We can go a bit more into the details to see what's happened in 2021 and why the value was underestimated. To do that, we need to use the values from WHO which contain also data after the 14th december 2021. The code is overall similar to what has been done with the previous case but there are a few differences that I would like to highlight. In line 3 we filter by Country which in this case is United States of America and then we directly get the cumulative cases given that the WHO data already have these numbers and also we do not need to flip the data because in this dataset the new values are added at the end and not at the beginning. In line 13 we use a test_size of 0.356: this was selected to make sure that the training data ends exactly on 14th December 2020 to replicate the previous trained model and then use the testing set to see what's happened. The rest is the same and you can pause the video if you want to read every line.

path='WHO-COVID-19-global-data.csv'
df = pd.read_csv (path)
cumulative_cases=np.array(df.loc[df['Country'] == 'United States of America']
                          ["Cumulative_cases"])

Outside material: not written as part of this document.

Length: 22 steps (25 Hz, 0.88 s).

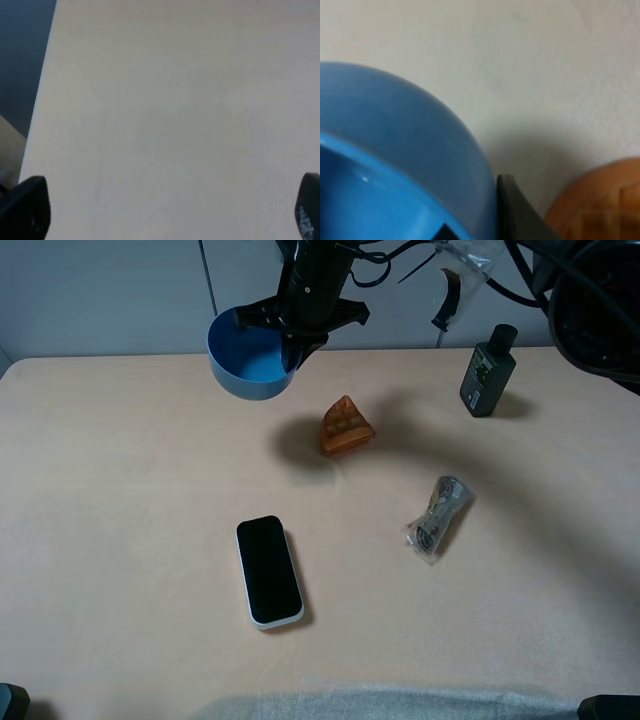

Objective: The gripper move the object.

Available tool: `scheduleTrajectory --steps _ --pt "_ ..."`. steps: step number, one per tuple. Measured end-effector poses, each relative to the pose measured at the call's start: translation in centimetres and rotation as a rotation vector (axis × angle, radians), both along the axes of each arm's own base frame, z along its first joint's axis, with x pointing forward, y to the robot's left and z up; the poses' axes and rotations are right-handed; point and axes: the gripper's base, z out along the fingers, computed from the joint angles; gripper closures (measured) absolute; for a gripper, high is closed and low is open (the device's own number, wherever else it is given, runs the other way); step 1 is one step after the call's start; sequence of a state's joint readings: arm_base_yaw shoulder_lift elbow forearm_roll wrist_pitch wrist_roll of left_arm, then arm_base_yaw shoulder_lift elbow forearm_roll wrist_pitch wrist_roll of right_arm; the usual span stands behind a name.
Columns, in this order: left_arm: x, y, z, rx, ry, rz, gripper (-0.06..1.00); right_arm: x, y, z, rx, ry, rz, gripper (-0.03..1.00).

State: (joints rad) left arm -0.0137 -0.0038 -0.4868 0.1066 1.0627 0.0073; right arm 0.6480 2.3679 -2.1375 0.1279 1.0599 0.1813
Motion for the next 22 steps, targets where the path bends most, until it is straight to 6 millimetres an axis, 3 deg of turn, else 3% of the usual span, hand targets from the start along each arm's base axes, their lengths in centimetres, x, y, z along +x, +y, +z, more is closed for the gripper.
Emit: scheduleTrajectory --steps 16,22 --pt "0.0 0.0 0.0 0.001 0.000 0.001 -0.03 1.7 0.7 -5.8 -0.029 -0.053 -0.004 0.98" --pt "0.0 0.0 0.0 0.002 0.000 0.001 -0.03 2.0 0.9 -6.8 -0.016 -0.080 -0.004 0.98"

x_plot=range(cumulative_cases.shape[0])
cases_poly= PolynomialFeatures(3)
x_poly=np.transpose([x_plot])
x=cases_poly.fit_transform(x_poly)
y=cumulative_cases

x_train, x_test, y_train, y_test = train_test_split(
    x, y, test_size=0.356,shuffle=False)
reg = LinearRegression(fit_intercept=False).fit(x_train, y_train)

print("Training Data")
linear_predictions(reg,x_train,y_train)
print("Testing Data")
linear_predictions(reg,x_test,y_test)

The results that we obtain for the training data are similar to those obtained with the other dataset and this is expected given that the data are mostly the same although there are a few differences in some numbers and also the WHO data begin a few days after the previous dataset. However, these differences are negligible given that we obtain a similar R2 and RMSE (i.e. Previous R2: 0.988, Previous RMSE: 454004.59, R2: 0.988, RMSE: 450699.77).

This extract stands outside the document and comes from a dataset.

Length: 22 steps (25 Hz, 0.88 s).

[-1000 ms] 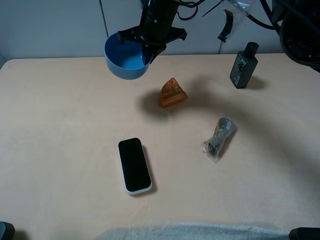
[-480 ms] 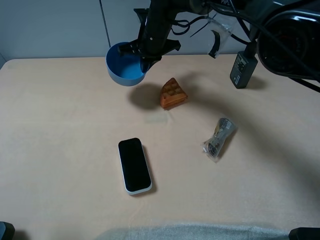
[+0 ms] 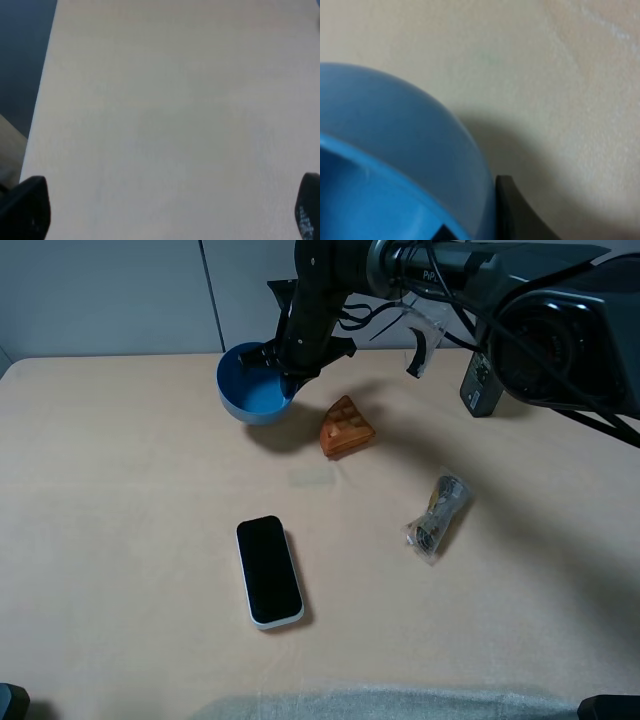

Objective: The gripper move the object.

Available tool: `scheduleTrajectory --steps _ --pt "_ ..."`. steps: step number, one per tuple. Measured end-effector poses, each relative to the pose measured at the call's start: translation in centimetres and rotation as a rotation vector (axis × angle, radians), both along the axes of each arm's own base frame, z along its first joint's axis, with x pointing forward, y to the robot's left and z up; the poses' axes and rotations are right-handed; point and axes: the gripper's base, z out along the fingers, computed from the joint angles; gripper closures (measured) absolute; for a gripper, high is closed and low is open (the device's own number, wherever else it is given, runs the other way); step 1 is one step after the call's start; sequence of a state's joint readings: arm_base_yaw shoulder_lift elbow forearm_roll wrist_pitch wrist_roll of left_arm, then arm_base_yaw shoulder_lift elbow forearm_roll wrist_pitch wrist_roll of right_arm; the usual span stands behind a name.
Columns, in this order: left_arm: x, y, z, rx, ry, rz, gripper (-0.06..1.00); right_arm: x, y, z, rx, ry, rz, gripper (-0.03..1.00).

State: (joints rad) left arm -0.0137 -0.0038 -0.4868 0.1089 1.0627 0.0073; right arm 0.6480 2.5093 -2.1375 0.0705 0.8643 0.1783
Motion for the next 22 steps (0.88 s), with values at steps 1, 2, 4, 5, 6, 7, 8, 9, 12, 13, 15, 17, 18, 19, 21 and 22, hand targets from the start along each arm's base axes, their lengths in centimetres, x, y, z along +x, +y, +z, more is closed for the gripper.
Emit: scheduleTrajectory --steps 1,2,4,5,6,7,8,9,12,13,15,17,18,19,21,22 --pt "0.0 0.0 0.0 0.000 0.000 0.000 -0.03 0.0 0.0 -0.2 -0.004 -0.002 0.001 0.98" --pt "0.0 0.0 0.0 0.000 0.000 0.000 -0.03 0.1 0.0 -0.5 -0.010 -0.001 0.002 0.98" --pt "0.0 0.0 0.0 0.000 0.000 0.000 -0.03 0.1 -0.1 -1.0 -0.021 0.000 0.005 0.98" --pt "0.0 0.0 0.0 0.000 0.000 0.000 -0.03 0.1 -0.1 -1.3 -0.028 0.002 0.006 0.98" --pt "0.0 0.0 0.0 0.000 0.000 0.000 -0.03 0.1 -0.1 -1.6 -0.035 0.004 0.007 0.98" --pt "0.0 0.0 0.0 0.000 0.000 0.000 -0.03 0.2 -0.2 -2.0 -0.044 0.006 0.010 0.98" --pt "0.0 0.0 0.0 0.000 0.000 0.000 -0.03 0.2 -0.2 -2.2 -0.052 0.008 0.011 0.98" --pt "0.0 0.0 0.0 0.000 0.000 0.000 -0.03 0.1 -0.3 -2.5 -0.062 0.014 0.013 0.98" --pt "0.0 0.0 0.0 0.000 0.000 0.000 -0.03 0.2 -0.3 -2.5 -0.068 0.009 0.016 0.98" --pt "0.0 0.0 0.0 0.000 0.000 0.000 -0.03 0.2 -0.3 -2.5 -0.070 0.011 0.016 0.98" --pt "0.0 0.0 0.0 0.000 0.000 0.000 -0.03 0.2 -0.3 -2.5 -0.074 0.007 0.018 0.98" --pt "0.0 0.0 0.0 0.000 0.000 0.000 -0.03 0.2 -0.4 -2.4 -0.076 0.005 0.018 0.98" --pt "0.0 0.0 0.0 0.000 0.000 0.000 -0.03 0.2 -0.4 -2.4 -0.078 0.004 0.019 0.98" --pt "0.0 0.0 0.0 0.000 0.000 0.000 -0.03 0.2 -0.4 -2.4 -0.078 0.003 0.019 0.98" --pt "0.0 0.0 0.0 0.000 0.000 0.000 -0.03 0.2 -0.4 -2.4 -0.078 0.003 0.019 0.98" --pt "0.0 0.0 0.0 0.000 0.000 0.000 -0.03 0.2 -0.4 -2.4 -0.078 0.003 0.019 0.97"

Figure 4: Predicted vs Actual Values for WHO 2020 Data
Figure 4: Predicted vs Actual Values for WHO 2020 Data

Now we can see what's happened in 2021. In this case, the values are underestimated in the first 100 days after 14th December 2020 but then they become largely overestimated. We can see that at the end of the plot, which is the 25th June 2021, the predicted values are 50 millions but the actual values are between 30 and 35 millions. This seems related to the several lockdowns and vaccination programs that helped to lower the number of infections. The reason for this wrong forecast is related to the fact that the growth rate decreased and it is much lower than before, remember that the model assumes that overall the cases should increase with the same growth rate. If that is not the case anymore then the assumption is false and obviously the polynomial needs to be trained again with more recent data. This is reflected also in the quantitative metrics which shows a negative $R2=-0.992$ and a $RMSE=6614709.37$ of almost 7 millions.

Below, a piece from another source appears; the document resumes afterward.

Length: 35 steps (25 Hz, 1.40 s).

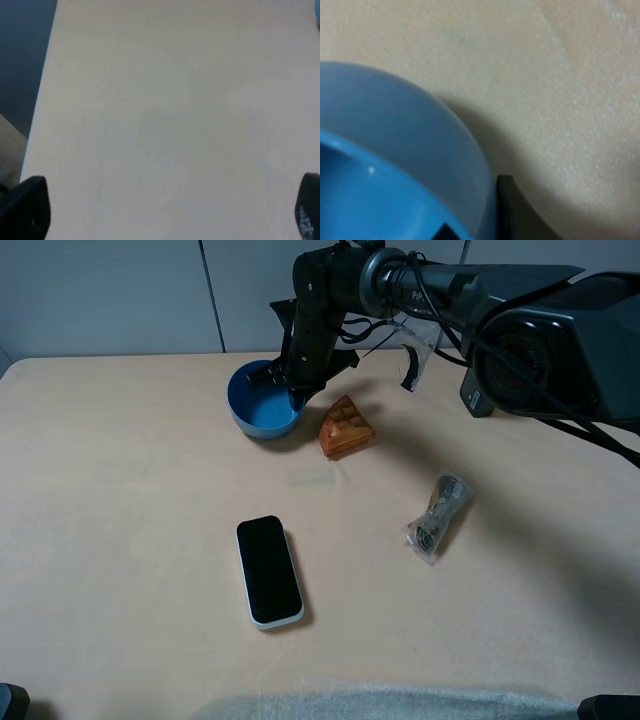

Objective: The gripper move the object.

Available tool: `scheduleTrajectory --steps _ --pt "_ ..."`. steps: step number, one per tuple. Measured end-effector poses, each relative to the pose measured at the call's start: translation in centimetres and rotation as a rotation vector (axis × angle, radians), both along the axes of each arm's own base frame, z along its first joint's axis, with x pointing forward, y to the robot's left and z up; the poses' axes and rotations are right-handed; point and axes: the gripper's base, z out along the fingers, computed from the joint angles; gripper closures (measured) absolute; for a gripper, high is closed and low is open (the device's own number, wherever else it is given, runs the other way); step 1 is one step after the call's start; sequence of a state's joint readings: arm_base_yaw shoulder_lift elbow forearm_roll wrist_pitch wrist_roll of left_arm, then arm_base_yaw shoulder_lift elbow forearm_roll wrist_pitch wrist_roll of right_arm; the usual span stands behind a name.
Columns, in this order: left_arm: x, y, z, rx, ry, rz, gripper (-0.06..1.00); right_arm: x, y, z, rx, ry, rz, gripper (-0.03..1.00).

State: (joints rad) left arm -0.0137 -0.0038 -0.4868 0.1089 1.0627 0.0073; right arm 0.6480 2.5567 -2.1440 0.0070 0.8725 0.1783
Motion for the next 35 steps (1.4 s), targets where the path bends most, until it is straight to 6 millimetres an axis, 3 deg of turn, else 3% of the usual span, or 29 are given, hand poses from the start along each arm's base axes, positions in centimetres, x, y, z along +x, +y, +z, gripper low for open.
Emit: scheduleTrajectory --steps 4,10,13,21,35 --pt "0.0 0.0 0.0 0.000 0.000 0.000 -0.03 0.0 0.0 0.0 -0.006 -0.004 0.002 0.86" --pt "0.0 0.0 0.0 0.000 0.000 0.000 -0.03 0.0 0.0 0.0 -0.006 -0.004 0.002 0.41" --pt "0.0 0.0 0.0 0.000 0.000 0.000 -0.03 0.1 0.0 0.0 -0.003 -0.007 0.002 0.31" --pt "0.0 0.0 0.0 0.000 0.000 0.000 -0.03 0.1 0.0 0.3 -0.004 -0.006 0.002 0.28" --pt "0.0 0.0 0.0 0.000 0.000 0.000 -0.03 -0.1 -0.1 6.8 -0.018 0.013 0.002 0.28"
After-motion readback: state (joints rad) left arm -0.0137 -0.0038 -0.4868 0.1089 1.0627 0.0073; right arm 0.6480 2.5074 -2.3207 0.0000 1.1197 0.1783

Figure 5: Predicted vs Actual Values for WHO 2021 Data
Figure 5: Predicted vs Actual Values for WHO 2021 Data

So, to do a more accurate forecast also other factors need to be considered given that they will help to describe better circumstances related to the increase or decrease of cases. By using only the number of days then we are assuming a specific function which is not influenced by anything else. Also, if the data points form a complex function it is difficult for the model to well describe the data. A possible solution is to increase the polynomial's degree but this might lead to have an unstable model which is more prone to underestimate and overestimate unseen data so this needs to be done cautiously. However, this type of model is good to have an indication on what will happen in the future if the cases keep growing according to the same function determined with the training data but it cannot be considered reliable given that in reality there are several waves, seasons, lockdowns, vaccination programs and so on which seem to affect the virus: cases can decrease or increase more rapidly with variations of these factors and they, together with many others, need to be considered if more precise results are required.